Réflexion sur la Parasha Korach

L’histoire de la rébellion de Korach a été un défi désastreux pour Moïse.
Le Rambam mentionne que cet épisode n’était possible que suite à celui des espions, à la sanction qui empêchera toute une génération de rejoindre la Terre promise, produisant un immense désespoir.
C’est alors que Korach défie le leadership de Moïse.

 

Le premier populiste

Korach était l’un des premiers populistes. Il fondait sa politique sur la colère.
Le 20ème siècle a montré que derrière le populisme se cache la tyrannie. Le rejet des dirigeants démocrates pousse la population à soutenir les populistes qui se présentent comme la voix légitime du peuple, et leur attribue des pouvoirs étendus, au mépris des droits fondamentaux.
Korach utilise les ressorts typiques du populisme:

1. Korach prétend que Moïse et Aaron sont corrompus: Moïse ferait preuve de népotisme en désignant Aaron.
2. Korach prétend être désigné par le peuple. C’est toute la communauté qui est sacrée. Il délégitimise Moïse.
3. Les rebelles diffusent des fake news, Moïse doit se défendre de s’être attribué un âne.

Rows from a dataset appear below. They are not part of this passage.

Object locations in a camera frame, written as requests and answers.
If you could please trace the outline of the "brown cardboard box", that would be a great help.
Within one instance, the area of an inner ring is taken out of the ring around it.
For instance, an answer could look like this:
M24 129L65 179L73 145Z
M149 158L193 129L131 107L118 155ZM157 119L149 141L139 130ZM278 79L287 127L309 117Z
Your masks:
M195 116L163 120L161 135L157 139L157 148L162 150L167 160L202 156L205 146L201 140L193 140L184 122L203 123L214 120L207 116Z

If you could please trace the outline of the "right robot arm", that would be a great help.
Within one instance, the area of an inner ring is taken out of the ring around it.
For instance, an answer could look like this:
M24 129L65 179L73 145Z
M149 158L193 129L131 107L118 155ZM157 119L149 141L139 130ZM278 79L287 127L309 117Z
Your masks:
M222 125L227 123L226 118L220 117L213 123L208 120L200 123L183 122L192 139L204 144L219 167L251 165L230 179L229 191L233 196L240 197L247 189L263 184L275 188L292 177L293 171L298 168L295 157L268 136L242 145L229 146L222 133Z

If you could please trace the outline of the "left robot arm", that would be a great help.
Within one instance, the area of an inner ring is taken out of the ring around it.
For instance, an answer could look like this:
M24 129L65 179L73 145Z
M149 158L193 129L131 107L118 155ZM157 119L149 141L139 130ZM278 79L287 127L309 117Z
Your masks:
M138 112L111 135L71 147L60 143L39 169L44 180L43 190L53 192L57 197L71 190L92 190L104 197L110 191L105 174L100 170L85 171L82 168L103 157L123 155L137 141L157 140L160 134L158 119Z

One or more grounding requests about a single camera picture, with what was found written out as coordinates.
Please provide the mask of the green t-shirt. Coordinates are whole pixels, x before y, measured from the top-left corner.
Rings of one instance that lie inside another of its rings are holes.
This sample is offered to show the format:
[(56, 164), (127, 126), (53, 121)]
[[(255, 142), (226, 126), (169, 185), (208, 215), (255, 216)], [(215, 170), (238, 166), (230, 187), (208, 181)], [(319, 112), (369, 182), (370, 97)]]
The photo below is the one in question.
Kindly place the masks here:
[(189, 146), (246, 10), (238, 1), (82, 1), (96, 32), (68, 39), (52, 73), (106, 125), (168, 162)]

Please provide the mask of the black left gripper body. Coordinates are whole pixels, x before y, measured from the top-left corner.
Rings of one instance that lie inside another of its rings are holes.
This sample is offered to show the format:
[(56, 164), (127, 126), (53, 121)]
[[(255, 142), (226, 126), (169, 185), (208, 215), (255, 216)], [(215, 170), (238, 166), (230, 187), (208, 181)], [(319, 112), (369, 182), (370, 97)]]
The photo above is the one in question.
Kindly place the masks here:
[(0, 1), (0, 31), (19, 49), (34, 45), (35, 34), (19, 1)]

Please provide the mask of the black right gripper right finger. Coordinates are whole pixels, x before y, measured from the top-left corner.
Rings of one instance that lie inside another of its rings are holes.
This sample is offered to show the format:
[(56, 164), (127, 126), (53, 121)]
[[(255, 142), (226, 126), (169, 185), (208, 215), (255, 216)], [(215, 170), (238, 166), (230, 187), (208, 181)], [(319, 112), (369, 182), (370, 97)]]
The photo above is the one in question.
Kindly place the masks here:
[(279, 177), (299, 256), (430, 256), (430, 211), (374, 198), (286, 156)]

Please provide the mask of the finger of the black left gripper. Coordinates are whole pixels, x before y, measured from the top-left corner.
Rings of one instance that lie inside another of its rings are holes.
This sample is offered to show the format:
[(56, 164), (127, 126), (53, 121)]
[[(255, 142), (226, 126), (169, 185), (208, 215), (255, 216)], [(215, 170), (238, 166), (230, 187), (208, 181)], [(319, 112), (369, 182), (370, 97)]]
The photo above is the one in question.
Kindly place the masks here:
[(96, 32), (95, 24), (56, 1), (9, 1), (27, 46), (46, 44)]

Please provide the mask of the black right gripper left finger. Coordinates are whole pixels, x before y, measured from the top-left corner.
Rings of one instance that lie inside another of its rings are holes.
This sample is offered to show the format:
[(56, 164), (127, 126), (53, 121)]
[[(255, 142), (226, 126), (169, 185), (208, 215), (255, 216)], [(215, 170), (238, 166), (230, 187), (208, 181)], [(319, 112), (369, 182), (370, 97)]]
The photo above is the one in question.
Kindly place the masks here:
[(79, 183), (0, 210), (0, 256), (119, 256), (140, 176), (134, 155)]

Le Talmud valorise par sa méthode la diversité d’opinion, le maintien d’un lieu d’expression pour les opinions divergentes et minoritaires, tels sont les enseignements de l’étude.

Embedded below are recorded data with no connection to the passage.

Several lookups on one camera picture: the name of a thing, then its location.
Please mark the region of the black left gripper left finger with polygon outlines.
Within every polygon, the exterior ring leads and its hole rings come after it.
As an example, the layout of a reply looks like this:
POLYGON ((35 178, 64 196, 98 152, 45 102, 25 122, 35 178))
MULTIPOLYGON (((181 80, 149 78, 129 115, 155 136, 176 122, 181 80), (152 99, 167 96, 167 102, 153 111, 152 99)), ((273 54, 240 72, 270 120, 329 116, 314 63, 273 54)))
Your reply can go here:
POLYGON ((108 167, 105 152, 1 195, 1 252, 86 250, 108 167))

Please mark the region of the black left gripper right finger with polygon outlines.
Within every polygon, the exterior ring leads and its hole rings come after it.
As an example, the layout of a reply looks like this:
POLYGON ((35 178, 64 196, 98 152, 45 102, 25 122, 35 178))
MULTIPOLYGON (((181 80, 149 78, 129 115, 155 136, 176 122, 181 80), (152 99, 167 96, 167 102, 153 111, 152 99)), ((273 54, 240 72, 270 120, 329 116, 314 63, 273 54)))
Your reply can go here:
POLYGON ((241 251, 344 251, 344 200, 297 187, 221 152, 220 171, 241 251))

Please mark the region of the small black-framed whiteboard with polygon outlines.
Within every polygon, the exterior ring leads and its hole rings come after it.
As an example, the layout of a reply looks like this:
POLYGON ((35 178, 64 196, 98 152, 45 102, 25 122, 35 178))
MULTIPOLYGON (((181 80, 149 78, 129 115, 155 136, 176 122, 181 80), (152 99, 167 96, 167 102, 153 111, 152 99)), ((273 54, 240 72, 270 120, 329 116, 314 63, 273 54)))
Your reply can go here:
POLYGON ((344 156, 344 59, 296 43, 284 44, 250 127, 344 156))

Se fondant sur l’épisode de la rébellion de Korah, le Pirké Avot distingue deux types de disputes: celles au « nom du ciel », c’est-à-dire pour la recherche de la justice et de l’équité, et celles qui sont générées pour des raisons égocentriques et sans autre but que celui d’avoir raison. Pour donner des exemples, les rabbins citent les disputations entre Hillel et Chammaï dont les arguments étaient uniquement éthiques ou halakhiques. Pour le second exemple, les rabbins citent la révolte de Korah et de ses partisans.

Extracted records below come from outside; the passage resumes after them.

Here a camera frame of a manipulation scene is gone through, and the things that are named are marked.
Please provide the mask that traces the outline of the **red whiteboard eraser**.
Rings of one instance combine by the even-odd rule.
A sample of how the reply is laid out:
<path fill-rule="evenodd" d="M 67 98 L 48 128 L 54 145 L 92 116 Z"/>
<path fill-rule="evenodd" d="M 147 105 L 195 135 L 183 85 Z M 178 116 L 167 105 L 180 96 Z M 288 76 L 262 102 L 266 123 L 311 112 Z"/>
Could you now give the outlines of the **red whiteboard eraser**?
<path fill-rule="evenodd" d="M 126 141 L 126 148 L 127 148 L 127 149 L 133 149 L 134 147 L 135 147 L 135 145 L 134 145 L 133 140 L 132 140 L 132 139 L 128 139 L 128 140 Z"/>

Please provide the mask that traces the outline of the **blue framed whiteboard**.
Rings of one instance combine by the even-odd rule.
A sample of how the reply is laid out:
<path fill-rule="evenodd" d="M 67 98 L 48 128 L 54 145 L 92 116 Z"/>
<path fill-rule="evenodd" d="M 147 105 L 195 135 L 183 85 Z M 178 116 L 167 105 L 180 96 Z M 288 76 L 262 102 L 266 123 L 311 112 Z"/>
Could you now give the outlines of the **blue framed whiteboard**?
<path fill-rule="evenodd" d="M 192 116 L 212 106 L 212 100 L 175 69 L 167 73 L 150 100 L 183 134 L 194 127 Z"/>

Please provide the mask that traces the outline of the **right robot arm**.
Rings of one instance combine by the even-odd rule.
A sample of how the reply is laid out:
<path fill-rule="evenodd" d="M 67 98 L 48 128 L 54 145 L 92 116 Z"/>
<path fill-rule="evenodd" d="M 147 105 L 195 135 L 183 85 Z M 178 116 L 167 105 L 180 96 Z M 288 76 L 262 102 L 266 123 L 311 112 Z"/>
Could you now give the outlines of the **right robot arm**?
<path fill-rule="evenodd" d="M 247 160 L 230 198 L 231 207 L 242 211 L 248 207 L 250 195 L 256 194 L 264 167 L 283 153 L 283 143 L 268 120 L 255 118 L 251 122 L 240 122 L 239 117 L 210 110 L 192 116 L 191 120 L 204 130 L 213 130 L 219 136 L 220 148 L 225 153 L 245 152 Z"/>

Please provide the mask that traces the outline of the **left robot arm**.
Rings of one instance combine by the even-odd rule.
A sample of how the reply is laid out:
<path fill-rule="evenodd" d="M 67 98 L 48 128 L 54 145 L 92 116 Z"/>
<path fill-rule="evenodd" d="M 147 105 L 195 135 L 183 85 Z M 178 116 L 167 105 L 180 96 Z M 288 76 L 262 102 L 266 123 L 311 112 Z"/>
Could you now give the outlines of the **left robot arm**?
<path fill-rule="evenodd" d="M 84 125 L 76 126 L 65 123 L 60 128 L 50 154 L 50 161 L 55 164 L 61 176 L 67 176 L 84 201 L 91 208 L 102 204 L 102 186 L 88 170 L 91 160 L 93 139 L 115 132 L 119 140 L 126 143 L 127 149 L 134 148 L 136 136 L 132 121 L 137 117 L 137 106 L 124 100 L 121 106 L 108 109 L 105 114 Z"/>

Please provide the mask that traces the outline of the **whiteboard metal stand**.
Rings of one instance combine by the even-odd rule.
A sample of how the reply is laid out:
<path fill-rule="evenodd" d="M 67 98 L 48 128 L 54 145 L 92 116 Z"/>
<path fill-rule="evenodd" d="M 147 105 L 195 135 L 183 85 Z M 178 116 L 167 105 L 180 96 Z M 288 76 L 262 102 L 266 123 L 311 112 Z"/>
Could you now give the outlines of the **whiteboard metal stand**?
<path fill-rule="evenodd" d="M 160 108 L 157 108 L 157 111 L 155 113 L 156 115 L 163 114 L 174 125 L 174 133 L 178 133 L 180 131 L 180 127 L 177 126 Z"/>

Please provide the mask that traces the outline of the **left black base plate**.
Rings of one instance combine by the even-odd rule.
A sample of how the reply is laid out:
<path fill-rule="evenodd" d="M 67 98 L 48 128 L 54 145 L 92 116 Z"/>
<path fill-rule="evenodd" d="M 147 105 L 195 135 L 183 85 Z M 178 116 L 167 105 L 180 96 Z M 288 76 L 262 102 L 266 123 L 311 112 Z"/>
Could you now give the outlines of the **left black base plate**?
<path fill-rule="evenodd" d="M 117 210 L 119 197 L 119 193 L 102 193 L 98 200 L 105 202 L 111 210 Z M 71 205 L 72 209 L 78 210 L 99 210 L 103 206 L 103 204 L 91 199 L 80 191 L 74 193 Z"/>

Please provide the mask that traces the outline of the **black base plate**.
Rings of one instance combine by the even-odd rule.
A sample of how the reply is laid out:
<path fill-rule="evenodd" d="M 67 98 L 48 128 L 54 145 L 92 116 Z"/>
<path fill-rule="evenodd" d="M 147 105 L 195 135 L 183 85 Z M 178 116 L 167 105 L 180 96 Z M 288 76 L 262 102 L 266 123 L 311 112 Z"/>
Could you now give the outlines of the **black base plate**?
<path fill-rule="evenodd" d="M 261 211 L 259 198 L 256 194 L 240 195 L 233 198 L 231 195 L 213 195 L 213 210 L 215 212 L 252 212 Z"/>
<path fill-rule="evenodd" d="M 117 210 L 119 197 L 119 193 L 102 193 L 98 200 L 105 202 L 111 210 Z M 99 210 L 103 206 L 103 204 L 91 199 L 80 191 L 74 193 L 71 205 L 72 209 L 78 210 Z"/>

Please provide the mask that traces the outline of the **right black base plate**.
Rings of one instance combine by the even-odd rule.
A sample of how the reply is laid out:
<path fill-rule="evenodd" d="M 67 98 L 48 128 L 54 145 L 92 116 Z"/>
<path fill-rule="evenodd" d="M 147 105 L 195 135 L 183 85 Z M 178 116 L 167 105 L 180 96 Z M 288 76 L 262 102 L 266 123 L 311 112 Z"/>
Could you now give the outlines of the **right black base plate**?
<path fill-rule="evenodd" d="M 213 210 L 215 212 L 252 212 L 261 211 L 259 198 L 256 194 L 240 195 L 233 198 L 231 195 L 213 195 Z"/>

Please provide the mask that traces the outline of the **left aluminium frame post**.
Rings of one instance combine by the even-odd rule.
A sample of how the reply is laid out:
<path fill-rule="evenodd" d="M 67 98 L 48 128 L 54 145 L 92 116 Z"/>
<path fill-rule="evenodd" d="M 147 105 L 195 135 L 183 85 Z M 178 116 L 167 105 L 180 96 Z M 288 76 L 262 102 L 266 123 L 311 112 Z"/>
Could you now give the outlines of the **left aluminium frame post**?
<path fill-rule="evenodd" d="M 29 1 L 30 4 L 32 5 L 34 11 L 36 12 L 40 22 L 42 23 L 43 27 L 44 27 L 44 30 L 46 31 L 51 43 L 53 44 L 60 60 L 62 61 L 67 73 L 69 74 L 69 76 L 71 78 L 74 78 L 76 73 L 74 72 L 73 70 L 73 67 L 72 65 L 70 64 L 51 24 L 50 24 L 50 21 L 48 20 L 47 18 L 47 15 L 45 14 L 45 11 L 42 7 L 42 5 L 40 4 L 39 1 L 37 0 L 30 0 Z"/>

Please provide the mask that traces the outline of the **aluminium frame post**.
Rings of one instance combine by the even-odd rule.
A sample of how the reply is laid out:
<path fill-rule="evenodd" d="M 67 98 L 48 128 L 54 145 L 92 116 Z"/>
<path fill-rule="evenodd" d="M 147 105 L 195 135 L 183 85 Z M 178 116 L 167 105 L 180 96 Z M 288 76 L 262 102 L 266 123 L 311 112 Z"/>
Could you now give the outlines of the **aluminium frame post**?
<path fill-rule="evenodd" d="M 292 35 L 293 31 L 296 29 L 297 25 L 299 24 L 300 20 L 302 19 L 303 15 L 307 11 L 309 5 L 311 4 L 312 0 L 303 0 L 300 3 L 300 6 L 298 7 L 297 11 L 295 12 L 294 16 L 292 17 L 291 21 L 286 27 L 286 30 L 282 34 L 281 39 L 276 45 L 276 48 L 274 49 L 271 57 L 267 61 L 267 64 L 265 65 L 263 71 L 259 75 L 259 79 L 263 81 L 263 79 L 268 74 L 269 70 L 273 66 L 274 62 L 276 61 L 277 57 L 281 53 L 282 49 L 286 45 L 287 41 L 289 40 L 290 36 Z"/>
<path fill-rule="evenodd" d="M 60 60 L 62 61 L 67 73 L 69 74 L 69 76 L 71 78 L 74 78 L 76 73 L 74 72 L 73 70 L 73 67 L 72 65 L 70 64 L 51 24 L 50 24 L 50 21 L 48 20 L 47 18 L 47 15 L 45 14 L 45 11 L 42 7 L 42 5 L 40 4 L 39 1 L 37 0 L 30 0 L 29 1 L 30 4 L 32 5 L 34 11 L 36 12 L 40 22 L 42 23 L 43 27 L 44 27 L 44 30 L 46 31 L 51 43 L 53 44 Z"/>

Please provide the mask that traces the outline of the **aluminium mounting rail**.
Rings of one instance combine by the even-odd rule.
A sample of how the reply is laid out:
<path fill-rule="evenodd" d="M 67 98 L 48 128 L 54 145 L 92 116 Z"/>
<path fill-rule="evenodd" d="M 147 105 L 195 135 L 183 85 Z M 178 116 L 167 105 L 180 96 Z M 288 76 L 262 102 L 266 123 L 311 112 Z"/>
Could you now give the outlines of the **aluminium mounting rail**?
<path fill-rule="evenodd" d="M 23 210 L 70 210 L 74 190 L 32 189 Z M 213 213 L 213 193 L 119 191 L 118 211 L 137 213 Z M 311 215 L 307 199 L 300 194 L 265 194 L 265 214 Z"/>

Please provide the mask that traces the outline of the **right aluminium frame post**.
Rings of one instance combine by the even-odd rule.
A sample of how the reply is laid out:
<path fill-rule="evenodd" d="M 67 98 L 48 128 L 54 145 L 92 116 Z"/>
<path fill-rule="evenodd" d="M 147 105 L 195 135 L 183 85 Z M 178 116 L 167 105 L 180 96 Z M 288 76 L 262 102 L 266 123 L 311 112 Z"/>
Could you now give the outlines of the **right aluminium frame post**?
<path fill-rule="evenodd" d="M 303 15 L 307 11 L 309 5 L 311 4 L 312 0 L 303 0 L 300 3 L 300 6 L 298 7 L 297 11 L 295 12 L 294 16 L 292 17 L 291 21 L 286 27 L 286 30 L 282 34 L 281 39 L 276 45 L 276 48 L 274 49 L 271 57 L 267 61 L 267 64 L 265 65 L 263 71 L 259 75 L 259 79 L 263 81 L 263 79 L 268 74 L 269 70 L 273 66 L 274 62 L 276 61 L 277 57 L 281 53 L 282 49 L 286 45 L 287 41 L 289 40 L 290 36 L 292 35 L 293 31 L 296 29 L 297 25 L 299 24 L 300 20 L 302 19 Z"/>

Dans l’interprétation du Talmud, l’ensemble des arguments sont pris en considération. La Méthode est plus importante que le résultat de la controverse. Hillel reprenait systématiquement les arguments de Chammai et les exposait avant les siens.

Si vous voulez comprendre une accusation, regardez l’accusateur, non l’accusé.
Korach, Datan, Aviram et leurs co-conspirateurs voyaient le leadership comme un statut, un pouvoir, une forme de supériorité. C’est ce qu’ils souhaitaient obtenir. Mais le leadership juif n’est pas comme ça, ou en principe ne peut pas l’être. Le judaïsme est fondé sur le principe non négociable de la dignité de la personne humaine.